To do
Once you have read the data below, please repeat all of it exactly.
* * * *
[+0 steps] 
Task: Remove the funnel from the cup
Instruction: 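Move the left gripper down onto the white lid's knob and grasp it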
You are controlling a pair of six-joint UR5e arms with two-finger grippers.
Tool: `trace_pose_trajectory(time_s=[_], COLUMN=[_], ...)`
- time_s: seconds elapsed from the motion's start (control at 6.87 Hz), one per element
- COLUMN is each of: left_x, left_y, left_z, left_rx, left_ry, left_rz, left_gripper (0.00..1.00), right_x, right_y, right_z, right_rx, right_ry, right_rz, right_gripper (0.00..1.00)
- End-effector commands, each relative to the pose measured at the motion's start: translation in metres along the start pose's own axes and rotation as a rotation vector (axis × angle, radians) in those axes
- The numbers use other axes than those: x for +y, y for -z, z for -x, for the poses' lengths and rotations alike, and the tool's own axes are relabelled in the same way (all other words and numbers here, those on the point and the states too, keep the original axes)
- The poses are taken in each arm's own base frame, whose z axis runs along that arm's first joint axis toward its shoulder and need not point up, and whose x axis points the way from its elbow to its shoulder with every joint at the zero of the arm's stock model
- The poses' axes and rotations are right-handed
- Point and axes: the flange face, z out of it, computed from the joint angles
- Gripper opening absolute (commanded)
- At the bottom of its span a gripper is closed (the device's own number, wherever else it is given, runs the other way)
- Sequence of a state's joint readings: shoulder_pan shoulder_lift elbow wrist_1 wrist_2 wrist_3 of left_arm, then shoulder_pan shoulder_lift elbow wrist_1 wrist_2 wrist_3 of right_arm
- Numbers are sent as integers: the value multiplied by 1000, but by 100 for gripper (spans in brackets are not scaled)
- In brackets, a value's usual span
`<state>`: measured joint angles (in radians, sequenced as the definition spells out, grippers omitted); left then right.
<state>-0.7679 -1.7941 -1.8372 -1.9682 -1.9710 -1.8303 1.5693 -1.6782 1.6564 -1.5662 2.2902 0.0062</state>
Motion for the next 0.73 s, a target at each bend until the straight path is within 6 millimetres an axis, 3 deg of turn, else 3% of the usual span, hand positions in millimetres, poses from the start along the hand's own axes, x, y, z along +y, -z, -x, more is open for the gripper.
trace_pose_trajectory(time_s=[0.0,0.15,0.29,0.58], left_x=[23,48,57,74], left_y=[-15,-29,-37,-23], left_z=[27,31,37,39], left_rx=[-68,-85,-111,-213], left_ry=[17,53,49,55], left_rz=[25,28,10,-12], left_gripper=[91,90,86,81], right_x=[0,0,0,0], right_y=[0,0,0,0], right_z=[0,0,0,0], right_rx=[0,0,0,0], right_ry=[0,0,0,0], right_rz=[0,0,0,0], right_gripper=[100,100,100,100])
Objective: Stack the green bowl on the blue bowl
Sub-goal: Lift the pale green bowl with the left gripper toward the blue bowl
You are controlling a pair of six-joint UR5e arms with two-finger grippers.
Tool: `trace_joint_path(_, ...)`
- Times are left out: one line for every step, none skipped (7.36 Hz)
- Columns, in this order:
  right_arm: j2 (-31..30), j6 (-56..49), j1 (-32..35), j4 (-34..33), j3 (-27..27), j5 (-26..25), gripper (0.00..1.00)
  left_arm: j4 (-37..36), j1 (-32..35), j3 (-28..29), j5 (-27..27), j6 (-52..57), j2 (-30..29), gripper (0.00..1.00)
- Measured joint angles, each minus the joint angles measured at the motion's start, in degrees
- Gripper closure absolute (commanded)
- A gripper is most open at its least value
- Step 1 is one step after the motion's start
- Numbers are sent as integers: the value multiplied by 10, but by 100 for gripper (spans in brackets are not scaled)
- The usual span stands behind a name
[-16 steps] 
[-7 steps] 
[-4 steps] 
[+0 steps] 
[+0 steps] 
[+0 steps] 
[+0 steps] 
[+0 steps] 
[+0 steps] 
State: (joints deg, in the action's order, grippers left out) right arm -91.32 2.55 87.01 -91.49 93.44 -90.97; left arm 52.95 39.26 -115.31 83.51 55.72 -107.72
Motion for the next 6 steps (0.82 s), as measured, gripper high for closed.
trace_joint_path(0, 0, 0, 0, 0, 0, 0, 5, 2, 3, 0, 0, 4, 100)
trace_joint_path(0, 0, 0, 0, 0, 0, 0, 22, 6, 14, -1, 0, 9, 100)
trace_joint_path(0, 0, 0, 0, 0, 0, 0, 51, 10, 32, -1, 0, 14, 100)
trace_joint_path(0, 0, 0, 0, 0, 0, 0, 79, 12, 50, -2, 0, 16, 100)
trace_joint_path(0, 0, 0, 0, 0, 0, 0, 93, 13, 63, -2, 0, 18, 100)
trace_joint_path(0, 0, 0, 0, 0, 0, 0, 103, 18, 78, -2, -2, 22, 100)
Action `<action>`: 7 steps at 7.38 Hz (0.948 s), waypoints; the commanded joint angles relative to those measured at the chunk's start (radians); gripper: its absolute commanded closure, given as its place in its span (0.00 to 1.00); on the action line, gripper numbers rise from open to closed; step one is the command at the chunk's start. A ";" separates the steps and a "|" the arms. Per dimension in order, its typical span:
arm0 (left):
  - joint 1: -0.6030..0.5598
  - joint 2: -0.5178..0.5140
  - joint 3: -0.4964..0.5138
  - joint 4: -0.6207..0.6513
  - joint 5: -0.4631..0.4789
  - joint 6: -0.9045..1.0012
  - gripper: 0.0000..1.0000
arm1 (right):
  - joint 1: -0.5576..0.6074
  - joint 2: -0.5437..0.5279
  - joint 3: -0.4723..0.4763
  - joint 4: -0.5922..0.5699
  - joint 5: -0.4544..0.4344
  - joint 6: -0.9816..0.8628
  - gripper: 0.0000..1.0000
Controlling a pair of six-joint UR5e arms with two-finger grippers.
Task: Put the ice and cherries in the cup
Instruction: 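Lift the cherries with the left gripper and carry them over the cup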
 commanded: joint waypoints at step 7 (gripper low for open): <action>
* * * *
Expected answer
[+0 steps] 
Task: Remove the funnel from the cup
Instruction: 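Move the left gripper down onto the white lid's knob and grasp it
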You are controlling a pair of six-joint UR5e arms with two-finger grippers.
Tool: `trace_pose_trajectory(time_s=[_], COLUMN=[_], ...)`
- time_s: seconds elapsed from the motion's start (control at 6.87 Hz), one per element
- COLUMN is each of: left_x, left_y, left_z, left_rx, left_ry, left_rz, left_gripper (0.00..1.00), right_x, right_y, right_z, right_rx, right_ry, right_rz, right_gripper (0.00..1.00)
- End-effector commands, each relative to the pose measured at the motion's start: translation in metres along the start pose's own axes and rotation as a rotation vector (axis × angle, radians) in those axes
- The numbers use other axes than those: x for +y, y for -z, z for -x, for the poses' lengths and rotations alike, and the tool's own axes are relabelled in the same way (all other words and numbers here, those on the point and the states too, keep the original axes)
- The poses are taken in each arm's own base frame, whose z axis runs along that arm's first joint axis toward its shoulder and need not point up, and whose x axis points the way from its elbow to its shoulder with every joint at the zero of the arm's stock model
- The poses' axes and rotations are right-handed
- Point and axes: the flange face, z out of it, computed from the joint angles
- Gripper opening absolute (commanded)
- At the bottom of its span a gripper is closed (the device's own number, wherever else it is given, runs the other way)
- Sequence of a state's joint readings: shoulder_pan shoulder_lift elbow wrist_1 wrist_2 wrist_3 of left_arm, then shoulder_pan shoulder_lift elbow wrist_1 wrist_2 wrist_3 of right_arm
- Numbers are sent as integers: the value multiplied by 1000, but by 100 for gripper (spans in brackets are not scaled)
- In brackets, a value's usual span
`<state>`: measured joint angles (in radians, sequenced as the definition spells out, grippers omitted); left then right.
<state>-0.7679 -1.7941 -1.8372 -1.9682 -1.9710 -1.8303 1.5693 -1.6782 1.6564 -1.5662 2.2902 0.0062</state>
Motion for the next 0.73 s, a target at each bend until the straight path is within 6 millimetres an axis, 3 deg of turn, else 3% of the usual span, hand positions in millimetres, poses from the start along the hand's own axes, x, y, z along +y, -z, -x, more is open for the gripper.
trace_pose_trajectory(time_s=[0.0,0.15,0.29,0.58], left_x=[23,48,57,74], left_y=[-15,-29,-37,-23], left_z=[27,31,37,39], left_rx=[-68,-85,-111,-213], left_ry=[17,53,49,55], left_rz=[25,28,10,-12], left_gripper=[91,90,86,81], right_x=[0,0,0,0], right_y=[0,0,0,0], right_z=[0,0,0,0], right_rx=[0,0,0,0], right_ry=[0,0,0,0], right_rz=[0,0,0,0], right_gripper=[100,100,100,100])
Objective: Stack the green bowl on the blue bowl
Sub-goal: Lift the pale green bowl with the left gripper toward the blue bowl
You are controlling a pair of six-joint UR5e arms with two-finger grippers.
Tool: `trace_joint_path(_, ...)`
- Times are left out: one line for every step, none skipped (7.36 Hz)
- Columns, in this order:
  right_arm: j2 (-31..30), j6 (-56..49), j1 (-32..35), j4 (-34..33), j3 (-27..27), j5 (-26..25), gripper (0.00..1.00)
  left_arm: j4 (-37..36), j1 (-32..35), j3 (-28..29), j5 (-27..27), j6 (-52..57), j2 (-30..29), gripper (0.00..1.00)
- Measured joint angles, each minus the joint angles measured at the motion's start, in degrees
- Gripper closure absolute (commanded)
- A gripper is most open at its least value
- Step 1 is one step after the motion's start
- Numbers are sent as integers: the value multiplied by 10, but by 100 for gripper (spans in brackets are not scaled)
- The usual span stands behind a name
[-16 steps] 
[-7 steps] 
[-4 steps] 
[+0 steps] 
[+0 steps] 
[+0 steps] 
[+0 steps] 
[+0 steps] 
[+0 steps] 
State: (joints deg, in the action's order, grippers left out) right arm -91.32 2.55 87.01 -91.49 93.44 -90.97; left arm 52.95 39.26 -115.31 83.51 55.72 -107.72
Motion for the next 6 steps (0.82 s), as measured, gripper high for closed.
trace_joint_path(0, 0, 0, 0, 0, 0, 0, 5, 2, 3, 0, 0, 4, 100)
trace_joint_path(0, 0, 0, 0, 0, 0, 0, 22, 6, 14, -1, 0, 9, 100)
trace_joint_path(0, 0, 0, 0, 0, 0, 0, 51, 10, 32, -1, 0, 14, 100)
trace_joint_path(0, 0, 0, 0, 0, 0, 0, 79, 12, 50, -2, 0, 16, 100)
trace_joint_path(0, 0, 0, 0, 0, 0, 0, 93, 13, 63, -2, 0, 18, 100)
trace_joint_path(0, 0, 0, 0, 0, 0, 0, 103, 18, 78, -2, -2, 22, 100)
Action `<action>`: 7 steps at 7.38 Hz (0.948 s), waypoints; the commanded joint angles relative to those measured at the chunk's start (radians); gripper: its absolute commanded closure, given as its place in its span (0.00 to 1.00); on the action line, gripper numbers rise from open to closed; step one is the command at the chunk's start. A ";" separates the steps and a "|" the arms. Per dimension in order, its typical span:
arm0 (left):
  - joint 1: -0.6030..0.5598
  - joint 2: -0.5178..0.5140
  - joint 3: -0.4964..0.5138
  - joint 4: -0.6207..0.6513
  - joint 5: -0.4631..0.4789
  - joint 6: -0.9045..1.0012
  - gripper: 0.0000..1.0000
arm1 (right):
  - joint 1: -0.5576..0.6074
  - joint 2: -0.5437..0.5279
  - joint 3: -0.4723..0.4763
  - joint 4: -0.5922..0.5699
  - joint 5: -0.4544..0.4344
  - joint 6: -0.9816..0.8628
  - gripper: 0.0000..1.0000
Controlling a pair of six-joint UR5e arms with two-finger grippers.
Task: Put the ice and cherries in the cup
Instruction: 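Lift the cherries with the left gripper and carry them over the cup
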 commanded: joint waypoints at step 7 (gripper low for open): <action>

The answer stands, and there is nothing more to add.